Our approach

How engineering
actually gets done
around here.

Most MSP automation lives in Power Automate flows someone built once and everyone's been afraid to touch since. We work the way an engineering team should: stack review first, target architecture before code, two-week build increments with version control and tests, then a real run-state with on-call and SLAs. Boring on purpose.

01 / Stack reviewAudit, baseline, written PoV
02 / ArchitectTarget state, sequencing, SLOs
03 / BuildTwo-week increments, in production
04 / OperateSRE-grade run-state, optional handover
01Stack review

Find where the toil is actually hiding.

What happens in this phase

Two weeks. We sit with your operations lead and your senior tech, walk the stack the way it's actually used — ConnectWise queues, NinjaOne policies, the M365 tenants that drift, the shared credential store everyone forgot about — and write down what we see.

We map the round-trip: where a ticket comes in, every handoff it survives, every system it touches, and which of those handoffs is a Power Automate flow held together with hope. We pull a real sample of P1 and P3 tickets and trace them.

No slide deck. We leave with a written point of view: what's automatable now, what's a baseline problem first, and which 6-week sprint pays back fastest.

Out of this phase

  • D1Stack inventory across PSA, RMM, tenant, security, distribution, documentation
  • D2Toil map — the 10 highest-frequency manual handoffs, ranked by hours/month
  • D3Drift baseline — where current automation has decayed since it was last shipped
  • D4Written PoV — what to build first, what to fix first, what to leave alone
  • D5Recommended first sprint (or "you don't need a sprint, here's a 4-hour fix")
  • D6Risk register — what breaks if the wrong thing ships first
// Read the queue

The ticket queue is the operating model. We start there, not on the integrations roadmap your last vendor left.

// Drift is a defect

If your conditional access policy doesn't match across tenants, that's a bug. We surface drift before we propose a build.

// Toil over tools

We don't recommend tools first. We measure where the human minutes are going, then choose the tool that removes the most.

02Architect

A target you can actually ship to.

What happens in this phase

One week of design. We draw the target state — data flow, system of record per object (ticket, asset, user, agreement), idempotency keys, retry semantics, where the queue lives, what the on-call surface looks like.

We pressure-test against your existing security posture (Entra app registrations, scopes, secret rotation), your compliance reality (SOC2, HIPAA where it touches), and the boring stuff that kills projects in week five: rate limits, webhook delivery guarantees, what happens when ConnectWise is down.

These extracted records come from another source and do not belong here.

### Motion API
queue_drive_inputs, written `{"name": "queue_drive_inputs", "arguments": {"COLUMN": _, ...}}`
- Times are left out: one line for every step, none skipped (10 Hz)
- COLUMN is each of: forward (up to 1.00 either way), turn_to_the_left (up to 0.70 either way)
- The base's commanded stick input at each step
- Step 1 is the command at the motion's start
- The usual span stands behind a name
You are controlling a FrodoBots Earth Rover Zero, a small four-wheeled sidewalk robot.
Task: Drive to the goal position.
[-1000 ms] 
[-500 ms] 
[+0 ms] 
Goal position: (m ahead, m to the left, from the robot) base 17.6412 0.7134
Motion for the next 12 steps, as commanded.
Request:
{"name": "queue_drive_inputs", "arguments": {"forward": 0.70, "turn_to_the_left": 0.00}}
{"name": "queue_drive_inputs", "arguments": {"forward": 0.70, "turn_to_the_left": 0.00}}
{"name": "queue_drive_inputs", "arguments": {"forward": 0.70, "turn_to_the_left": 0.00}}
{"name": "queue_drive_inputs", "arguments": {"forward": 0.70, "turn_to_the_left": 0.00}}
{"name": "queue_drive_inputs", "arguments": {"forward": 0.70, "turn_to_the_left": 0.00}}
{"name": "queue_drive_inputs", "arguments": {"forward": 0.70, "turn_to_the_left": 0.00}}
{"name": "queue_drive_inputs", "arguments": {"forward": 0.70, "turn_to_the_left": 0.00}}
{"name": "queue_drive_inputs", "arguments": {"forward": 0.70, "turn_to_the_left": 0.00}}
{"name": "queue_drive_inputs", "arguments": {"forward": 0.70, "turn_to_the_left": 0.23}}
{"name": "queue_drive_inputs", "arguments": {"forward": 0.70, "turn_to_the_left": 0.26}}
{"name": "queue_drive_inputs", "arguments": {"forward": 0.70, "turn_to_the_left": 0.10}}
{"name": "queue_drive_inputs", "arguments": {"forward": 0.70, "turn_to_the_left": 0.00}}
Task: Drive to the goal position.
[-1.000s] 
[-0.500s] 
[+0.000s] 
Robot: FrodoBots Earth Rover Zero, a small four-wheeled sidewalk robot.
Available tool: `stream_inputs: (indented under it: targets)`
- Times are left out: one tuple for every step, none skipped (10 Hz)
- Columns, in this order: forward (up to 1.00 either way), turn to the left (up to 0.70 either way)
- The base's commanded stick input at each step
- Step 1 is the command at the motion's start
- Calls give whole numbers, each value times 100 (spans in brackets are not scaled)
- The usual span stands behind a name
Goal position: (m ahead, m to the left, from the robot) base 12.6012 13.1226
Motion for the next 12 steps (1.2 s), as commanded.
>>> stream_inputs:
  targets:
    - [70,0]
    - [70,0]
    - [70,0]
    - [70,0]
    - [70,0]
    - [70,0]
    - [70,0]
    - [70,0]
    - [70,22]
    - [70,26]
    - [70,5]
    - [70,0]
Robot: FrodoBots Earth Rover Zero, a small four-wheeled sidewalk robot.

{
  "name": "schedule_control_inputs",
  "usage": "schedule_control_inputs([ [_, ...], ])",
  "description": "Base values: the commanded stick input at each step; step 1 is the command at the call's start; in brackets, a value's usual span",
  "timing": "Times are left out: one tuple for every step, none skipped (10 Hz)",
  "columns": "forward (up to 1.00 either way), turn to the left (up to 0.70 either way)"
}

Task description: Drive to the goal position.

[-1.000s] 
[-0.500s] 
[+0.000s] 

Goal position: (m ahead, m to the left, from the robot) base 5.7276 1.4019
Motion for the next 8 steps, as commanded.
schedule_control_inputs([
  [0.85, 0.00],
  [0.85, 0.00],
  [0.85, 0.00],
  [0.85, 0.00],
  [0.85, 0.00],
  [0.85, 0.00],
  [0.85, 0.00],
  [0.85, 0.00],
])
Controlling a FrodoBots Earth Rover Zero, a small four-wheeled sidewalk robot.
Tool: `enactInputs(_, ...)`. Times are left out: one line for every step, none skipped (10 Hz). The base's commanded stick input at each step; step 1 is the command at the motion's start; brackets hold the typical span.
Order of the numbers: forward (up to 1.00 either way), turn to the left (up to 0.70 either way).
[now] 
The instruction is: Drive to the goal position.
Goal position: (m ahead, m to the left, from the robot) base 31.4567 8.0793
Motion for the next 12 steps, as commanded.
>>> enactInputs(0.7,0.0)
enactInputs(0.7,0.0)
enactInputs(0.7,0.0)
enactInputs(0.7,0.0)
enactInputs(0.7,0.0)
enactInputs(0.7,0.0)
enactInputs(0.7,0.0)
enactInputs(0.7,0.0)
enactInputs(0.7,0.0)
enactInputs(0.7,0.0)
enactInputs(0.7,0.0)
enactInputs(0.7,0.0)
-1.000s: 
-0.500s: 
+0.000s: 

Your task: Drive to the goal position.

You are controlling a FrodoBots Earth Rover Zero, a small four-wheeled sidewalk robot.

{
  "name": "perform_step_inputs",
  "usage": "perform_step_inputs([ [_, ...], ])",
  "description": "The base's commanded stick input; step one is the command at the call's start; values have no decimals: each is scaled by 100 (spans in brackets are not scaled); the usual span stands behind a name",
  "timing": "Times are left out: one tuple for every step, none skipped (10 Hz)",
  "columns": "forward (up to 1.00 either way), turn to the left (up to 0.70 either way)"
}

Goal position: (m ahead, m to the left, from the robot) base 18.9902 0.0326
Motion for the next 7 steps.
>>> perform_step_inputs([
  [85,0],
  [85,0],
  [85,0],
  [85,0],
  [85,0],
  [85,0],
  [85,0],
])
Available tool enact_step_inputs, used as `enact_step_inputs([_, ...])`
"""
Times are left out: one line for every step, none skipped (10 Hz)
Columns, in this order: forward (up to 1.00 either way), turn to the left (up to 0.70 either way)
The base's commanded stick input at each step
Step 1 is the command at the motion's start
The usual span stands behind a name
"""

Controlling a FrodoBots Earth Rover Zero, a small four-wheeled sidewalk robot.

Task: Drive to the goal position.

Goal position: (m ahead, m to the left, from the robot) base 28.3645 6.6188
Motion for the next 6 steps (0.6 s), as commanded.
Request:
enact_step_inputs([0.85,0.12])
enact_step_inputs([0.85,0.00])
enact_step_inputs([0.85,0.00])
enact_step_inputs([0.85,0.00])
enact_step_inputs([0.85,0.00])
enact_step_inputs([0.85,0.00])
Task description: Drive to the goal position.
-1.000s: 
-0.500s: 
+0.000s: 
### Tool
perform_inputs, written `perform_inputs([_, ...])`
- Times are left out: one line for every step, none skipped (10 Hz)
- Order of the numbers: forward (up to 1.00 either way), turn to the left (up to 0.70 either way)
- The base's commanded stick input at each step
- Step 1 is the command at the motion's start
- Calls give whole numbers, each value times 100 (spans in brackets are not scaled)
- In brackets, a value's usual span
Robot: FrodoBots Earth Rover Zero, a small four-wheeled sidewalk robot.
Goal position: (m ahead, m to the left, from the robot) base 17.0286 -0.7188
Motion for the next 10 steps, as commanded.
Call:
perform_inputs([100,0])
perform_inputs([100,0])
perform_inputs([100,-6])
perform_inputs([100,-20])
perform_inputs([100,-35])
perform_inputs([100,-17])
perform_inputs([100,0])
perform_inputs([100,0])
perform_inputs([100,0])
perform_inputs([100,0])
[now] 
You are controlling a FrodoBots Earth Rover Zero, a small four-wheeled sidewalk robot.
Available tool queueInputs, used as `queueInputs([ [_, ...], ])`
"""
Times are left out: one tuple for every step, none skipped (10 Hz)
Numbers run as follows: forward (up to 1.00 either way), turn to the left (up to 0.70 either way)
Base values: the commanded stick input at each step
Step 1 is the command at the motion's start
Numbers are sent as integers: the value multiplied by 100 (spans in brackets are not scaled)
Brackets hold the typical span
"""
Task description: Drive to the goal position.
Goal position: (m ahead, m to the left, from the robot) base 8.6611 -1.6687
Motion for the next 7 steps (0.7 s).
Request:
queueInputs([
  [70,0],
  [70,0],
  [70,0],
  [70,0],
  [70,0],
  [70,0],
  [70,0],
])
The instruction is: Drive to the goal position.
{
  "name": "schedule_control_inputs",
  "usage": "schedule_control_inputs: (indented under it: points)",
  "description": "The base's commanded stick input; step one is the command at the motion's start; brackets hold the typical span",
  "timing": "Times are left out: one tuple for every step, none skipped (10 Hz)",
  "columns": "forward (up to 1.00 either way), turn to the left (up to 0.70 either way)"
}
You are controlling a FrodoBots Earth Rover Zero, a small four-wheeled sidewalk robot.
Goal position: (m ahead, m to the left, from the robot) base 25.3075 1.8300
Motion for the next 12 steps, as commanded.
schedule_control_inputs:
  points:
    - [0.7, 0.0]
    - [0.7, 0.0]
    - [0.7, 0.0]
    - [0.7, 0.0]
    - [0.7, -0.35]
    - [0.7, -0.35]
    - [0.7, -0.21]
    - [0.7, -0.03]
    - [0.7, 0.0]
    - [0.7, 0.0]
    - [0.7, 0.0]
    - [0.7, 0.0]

Output is a short architecture doc your senior tech can review and a sequencing plan your ops lead can defend to the team.

Out of this phase

  • D1Target architecture — systems of record, data flow, source of truth per object
  • D2Idempotency + retry contract — how the same event stays safe under retry
  • D3Auth + secret model — Entra app registrations, Graph scopes, rotation cadence
  • D4SLOs — latency, freshness, error budget per integration
  • D5Sequencing plan — what ships in week 2, week 4, week 6, with exit criteria
  • D6Failure-mode register — what breaks, how we know, what the runbook says
// Idempotent by default

Every webhook, every retry, every replay must converge to the same state. If it doesn't, we redesign it before code.

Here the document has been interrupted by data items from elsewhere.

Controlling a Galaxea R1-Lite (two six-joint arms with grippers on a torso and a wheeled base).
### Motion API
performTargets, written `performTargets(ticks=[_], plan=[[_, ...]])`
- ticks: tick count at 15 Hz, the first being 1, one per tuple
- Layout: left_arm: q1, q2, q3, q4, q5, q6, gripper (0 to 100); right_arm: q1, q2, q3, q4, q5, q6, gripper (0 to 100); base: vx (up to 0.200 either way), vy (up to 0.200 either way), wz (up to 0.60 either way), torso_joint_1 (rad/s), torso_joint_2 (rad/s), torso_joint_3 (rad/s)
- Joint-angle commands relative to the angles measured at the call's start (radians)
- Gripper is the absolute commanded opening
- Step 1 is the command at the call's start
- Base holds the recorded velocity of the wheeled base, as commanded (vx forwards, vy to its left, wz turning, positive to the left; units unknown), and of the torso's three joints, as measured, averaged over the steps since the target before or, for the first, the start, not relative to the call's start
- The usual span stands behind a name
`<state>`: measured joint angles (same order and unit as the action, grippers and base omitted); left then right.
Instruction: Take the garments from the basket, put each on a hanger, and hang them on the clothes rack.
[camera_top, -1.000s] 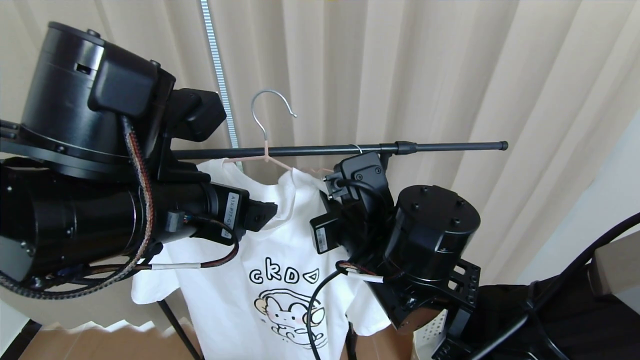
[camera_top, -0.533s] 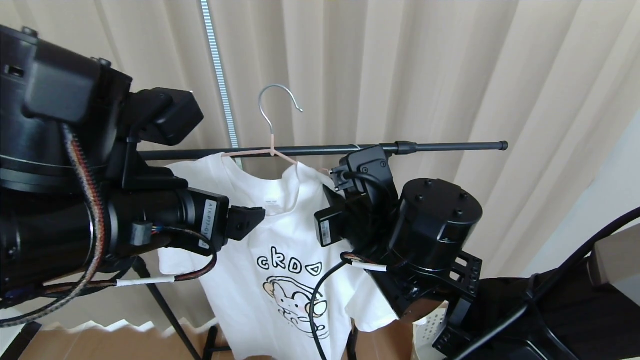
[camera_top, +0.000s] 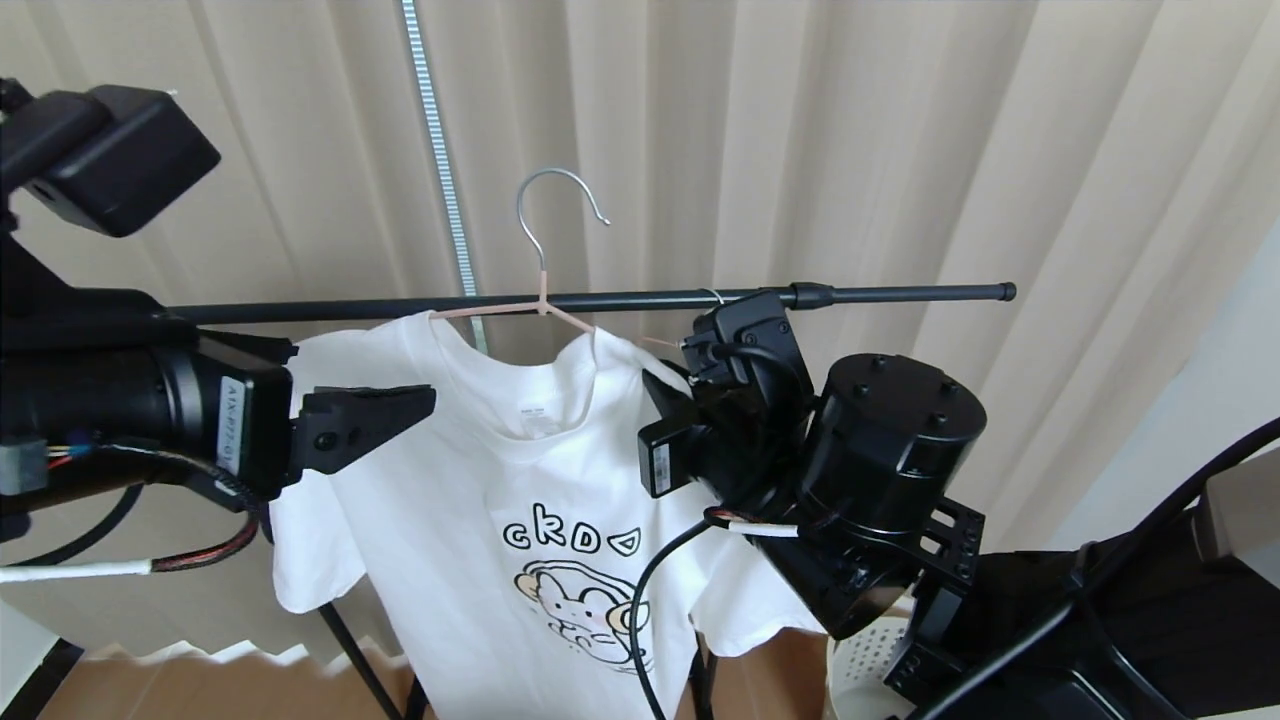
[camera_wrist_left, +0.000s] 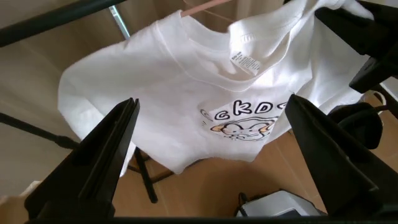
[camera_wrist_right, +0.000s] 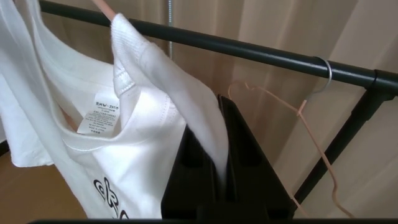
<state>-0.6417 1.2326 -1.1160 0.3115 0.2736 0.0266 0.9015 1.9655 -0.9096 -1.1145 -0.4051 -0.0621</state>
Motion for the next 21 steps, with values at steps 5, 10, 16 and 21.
performTargets(ticks=[5,10,16,21], plan=[[0.26,-0.047,-0.002,0.0,-0.378,0.228,100,-0.004,-0.077,0.09,-0.002,0.109,0.001,0,0.0,0.0,0.0,0.0,0.0,0.0],[0.422,0.056,-0.015,0.009,-0.746,0.443,100,-0.024,-0.109,0.146,-0.002,0.158,0.001,0,0.0,0.0,0.0,0.0,0.0,0.0],[0.473,0.272,-0.326,0.288,-0.878,0.604,100,-0.049,-0.145,0.19,-0.002,0.215,-0.004,0,0.0,0.0,0.0,0.0,0.0,0.0],[0.474,0.392,-0.464,0.445,-0.927,0.705,100,-0.055,-0.146,0.204,-0.002,0.232,-0.004,0,0.0,0.0,0.0,0.0,0.0,0.0]])
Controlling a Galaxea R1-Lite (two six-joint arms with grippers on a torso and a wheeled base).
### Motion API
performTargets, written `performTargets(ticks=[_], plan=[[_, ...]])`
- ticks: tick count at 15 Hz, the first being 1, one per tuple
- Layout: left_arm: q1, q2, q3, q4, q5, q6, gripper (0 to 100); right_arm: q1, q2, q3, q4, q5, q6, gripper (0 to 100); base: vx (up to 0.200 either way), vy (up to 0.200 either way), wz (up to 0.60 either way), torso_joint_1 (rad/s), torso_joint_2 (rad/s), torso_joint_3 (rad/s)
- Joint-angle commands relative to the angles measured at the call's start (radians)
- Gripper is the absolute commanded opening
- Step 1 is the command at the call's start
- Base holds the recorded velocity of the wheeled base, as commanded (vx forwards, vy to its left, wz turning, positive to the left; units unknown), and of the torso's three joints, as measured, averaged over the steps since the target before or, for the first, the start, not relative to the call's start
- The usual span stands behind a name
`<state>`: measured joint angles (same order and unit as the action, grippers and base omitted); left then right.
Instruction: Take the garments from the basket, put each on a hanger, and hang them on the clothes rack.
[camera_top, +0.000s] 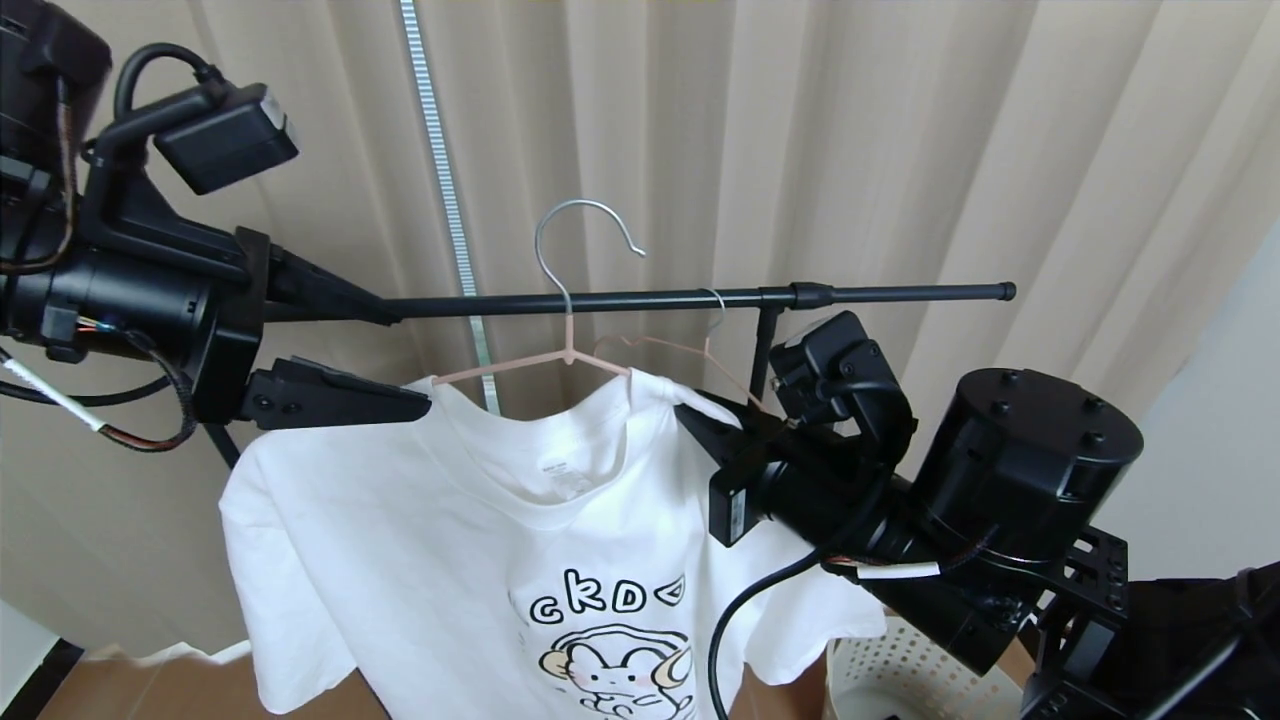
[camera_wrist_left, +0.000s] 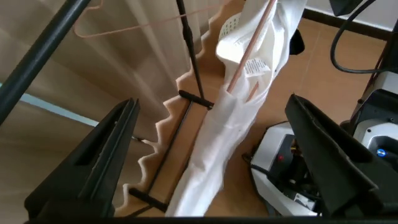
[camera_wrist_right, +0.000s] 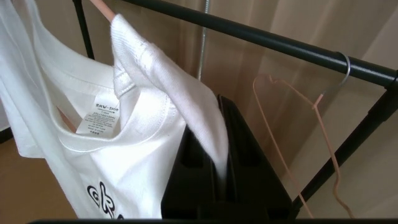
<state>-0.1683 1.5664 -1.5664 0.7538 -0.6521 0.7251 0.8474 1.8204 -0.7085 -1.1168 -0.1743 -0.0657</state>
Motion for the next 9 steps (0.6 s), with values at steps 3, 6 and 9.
performTargets(ticks=[3,6,9], plan=[[0.0,0.086,-0.011,0.001,-0.003,0.053,100,-0.001,-0.003,0.003,0.0,0.001,-0.002,0,0.0,0.0,0.0,0.0,0.0,0.0],[-0.004,0.121,-0.014,-0.002,-0.006,0.08,100,-0.001,-0.004,0.004,0.0,0.001,-0.002,0,0.0,0.0,0.0,0.0,0.0,0.0],[-0.013,0.135,-0.017,-0.005,-0.047,0.08,100,-0.001,-0.004,0.004,0.0,0.001,-0.002,0,0.0,0.0,0.0,0.0,0.0,0.0]])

// One source of truth per object

Tickets live in PSA. Assets live in RMM. Agreements live in PSA. We sync, we don't fork. Forking is how you get drift.

// SLOs before features

We agree on freshness, latency and error budget before the first commit. Without that, "done" is a vibe, not a target.

03Build

Working flows in your tenant by week three.

What happens in this phase

Two-week increments. Production-quality from day one — code in your or our git, tests against the real PSA and RMM APIs, structured logs, metrics, alerts wired to a real on-call surface (PagerDuty, Opsgenie, whatever you use).

We pair on the first integration with your senior tech so they own it on day one rather than day ninety. Everything is reviewable, every change is deployable, every flow has a runbook checked into the same repo as the code.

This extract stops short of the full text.